Brief
Scan the records for the string "element", then copy each line that has it.

Given data

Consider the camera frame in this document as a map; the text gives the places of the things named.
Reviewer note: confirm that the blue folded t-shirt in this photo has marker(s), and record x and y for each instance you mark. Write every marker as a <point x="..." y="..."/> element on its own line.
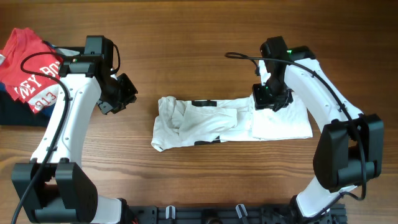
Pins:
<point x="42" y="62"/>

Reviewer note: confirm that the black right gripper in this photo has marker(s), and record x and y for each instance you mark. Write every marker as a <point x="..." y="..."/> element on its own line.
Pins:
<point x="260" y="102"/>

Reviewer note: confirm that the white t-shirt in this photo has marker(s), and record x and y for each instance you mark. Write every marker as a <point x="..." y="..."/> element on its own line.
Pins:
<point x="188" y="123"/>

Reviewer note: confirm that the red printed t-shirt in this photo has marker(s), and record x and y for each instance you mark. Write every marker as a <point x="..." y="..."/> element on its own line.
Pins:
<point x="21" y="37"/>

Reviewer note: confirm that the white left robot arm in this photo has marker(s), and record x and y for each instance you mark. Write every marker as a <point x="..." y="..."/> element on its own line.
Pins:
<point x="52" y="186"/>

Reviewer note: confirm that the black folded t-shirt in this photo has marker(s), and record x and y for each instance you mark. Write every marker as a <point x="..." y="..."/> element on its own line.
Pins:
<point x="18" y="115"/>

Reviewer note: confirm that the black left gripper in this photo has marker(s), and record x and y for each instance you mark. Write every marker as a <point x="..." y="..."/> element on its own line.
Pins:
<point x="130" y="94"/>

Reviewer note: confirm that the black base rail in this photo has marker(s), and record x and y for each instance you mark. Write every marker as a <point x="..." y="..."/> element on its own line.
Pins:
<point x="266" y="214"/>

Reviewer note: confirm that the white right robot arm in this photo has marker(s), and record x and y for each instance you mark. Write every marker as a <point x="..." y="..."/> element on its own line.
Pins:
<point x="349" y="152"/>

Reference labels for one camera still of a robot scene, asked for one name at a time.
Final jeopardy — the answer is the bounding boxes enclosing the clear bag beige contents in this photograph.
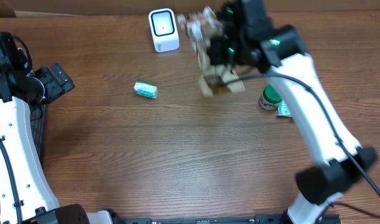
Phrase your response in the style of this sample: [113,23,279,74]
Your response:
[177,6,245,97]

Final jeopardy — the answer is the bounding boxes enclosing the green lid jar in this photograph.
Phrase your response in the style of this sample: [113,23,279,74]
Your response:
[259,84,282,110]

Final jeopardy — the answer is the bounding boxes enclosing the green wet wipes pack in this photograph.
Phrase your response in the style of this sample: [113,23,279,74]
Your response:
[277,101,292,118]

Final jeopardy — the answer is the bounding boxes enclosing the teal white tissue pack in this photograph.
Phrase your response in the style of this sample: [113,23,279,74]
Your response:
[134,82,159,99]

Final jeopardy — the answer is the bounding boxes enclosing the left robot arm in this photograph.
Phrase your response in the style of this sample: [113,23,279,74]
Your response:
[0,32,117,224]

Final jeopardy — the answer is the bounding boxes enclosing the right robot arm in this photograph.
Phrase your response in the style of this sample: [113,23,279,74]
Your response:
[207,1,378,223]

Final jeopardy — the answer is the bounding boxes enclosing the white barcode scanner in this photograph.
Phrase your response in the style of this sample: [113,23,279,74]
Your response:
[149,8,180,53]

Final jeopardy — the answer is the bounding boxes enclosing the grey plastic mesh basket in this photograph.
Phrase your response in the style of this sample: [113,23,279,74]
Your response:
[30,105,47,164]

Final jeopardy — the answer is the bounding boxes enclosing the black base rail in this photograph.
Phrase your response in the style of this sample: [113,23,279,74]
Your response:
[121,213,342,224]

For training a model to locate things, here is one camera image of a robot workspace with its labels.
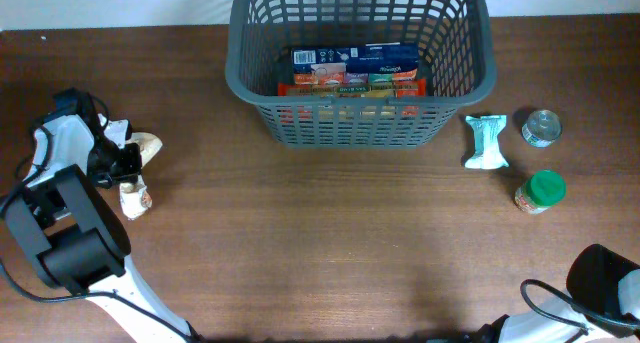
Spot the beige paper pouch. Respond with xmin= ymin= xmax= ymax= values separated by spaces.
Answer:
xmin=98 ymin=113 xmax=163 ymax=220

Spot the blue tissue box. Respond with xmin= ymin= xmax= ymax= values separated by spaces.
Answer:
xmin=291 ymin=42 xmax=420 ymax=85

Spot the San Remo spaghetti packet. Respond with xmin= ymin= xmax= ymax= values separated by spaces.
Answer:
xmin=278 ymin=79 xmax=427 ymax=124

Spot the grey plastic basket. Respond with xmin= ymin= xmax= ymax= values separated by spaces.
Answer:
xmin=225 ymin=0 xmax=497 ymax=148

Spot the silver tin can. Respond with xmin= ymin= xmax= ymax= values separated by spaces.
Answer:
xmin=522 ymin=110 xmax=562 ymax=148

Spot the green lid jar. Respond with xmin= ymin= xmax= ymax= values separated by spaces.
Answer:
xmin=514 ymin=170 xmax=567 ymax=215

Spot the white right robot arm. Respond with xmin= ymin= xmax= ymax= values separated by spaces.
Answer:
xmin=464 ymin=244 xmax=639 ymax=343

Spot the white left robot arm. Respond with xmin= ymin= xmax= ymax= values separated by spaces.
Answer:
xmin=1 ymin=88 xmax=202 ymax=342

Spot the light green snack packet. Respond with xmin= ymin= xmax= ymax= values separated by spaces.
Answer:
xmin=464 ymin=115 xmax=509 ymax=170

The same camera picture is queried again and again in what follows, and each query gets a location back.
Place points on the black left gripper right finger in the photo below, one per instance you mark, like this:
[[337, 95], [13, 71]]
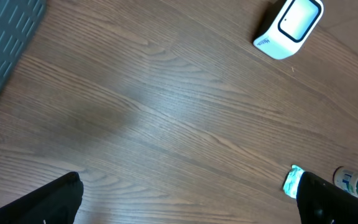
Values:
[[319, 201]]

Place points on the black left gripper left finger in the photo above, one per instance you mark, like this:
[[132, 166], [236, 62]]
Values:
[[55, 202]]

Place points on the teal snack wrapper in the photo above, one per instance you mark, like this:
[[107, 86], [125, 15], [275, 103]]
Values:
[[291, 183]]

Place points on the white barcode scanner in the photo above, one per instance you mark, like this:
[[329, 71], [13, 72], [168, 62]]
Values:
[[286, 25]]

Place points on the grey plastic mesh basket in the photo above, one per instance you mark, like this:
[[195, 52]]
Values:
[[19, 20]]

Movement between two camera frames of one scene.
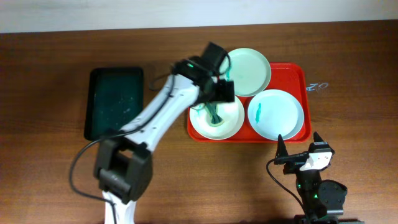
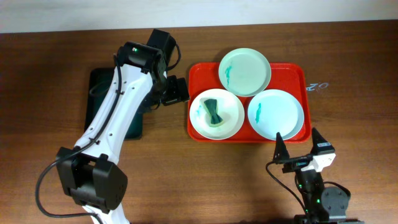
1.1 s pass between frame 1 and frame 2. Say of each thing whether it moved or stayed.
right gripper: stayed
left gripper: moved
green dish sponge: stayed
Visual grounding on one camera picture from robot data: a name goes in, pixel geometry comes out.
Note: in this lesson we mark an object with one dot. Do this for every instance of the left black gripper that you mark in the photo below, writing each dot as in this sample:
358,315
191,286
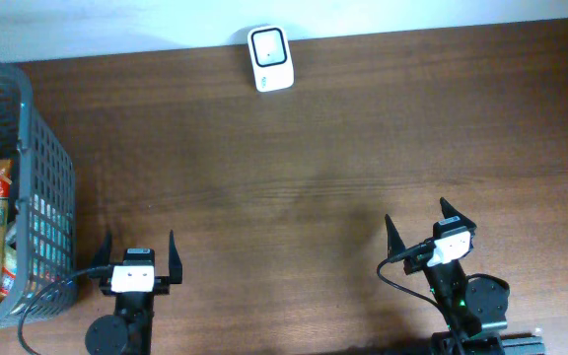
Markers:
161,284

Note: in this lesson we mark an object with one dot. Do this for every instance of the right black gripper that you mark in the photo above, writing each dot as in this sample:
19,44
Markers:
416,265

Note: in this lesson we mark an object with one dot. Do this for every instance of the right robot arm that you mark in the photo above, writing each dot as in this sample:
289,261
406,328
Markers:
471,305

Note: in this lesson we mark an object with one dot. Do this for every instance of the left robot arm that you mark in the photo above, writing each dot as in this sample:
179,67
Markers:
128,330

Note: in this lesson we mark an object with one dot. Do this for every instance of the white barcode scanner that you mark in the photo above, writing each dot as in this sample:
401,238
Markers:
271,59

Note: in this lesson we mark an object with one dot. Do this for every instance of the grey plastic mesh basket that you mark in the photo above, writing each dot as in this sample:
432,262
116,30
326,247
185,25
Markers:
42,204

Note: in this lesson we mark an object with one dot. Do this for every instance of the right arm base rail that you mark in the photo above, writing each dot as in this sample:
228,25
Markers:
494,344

---

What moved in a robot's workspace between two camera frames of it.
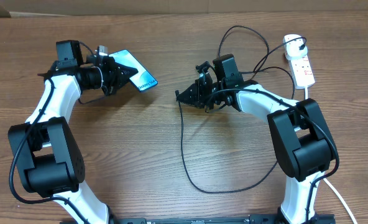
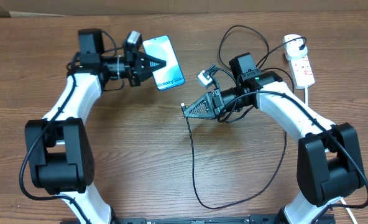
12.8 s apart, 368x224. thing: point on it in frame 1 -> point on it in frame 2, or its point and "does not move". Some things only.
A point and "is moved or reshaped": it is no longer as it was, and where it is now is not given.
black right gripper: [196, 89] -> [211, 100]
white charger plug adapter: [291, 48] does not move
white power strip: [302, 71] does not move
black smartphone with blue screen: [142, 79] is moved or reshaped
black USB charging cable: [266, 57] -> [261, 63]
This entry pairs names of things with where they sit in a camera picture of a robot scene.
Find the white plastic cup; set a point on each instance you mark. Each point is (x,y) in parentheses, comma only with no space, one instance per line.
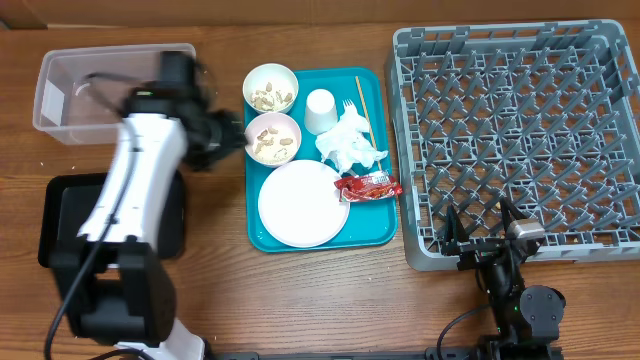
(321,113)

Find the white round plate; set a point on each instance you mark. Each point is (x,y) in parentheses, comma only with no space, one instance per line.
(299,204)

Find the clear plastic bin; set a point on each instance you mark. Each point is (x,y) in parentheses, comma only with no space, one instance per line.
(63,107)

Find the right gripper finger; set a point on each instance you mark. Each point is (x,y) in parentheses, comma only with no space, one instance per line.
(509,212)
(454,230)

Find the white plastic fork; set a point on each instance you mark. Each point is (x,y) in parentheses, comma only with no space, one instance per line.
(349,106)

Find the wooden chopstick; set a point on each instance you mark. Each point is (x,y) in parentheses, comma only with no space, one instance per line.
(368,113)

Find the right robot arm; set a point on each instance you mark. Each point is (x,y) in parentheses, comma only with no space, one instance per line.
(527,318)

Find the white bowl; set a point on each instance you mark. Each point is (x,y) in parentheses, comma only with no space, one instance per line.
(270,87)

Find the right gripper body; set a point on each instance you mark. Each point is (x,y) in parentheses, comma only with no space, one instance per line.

Answer space
Reviewer note: confirm that the blue folded t-shirt in this photo has marker(s), and record x and y for each instance you mark. Write every marker as a <point x="..." y="..."/> element on its own line.
Reviewer note: confirm that the black right gripper in this photo has marker(s), and record x and y for each instance you mark. Write every marker as a <point x="..." y="..."/> element on its own line.
Reviewer note: confirm that the white t-shirt in this photo has marker(s), and record x and y for each instance you mark. Write every marker as a <point x="..." y="..."/> element on its own line.
Reviewer note: confirm that the red printed t-shirt in this photo has marker(s), and record x and y for each instance you mark. Write every marker as a <point x="..." y="..."/> element on its own line.
Reviewer note: confirm that the white left robot arm in this photo has marker(s), and record x and y for each instance you mark. Write every marker as a <point x="..." y="..."/> element on its own line.
Reviewer note: confirm that the black folded t-shirt in this photo has marker(s), and record x and y for each instance you mark. Write every marker as a <point x="..." y="..."/> element on its own line.
Reviewer note: confirm that the black left gripper in this photo has marker(s), and record x and y for each instance you mark. Write every marker as a <point x="..." y="..."/> element on its own line.
Reviewer note: confirm that the black base rail in this photo has marker(s), and record x and y for each instance you mark. Write every marker as a <point x="..." y="..."/> element on its own line.
Reviewer note: confirm that the white right robot arm in this photo has marker(s), and record x and y for each instance you mark. Write every marker as a <point x="..." y="..."/> element on its own line.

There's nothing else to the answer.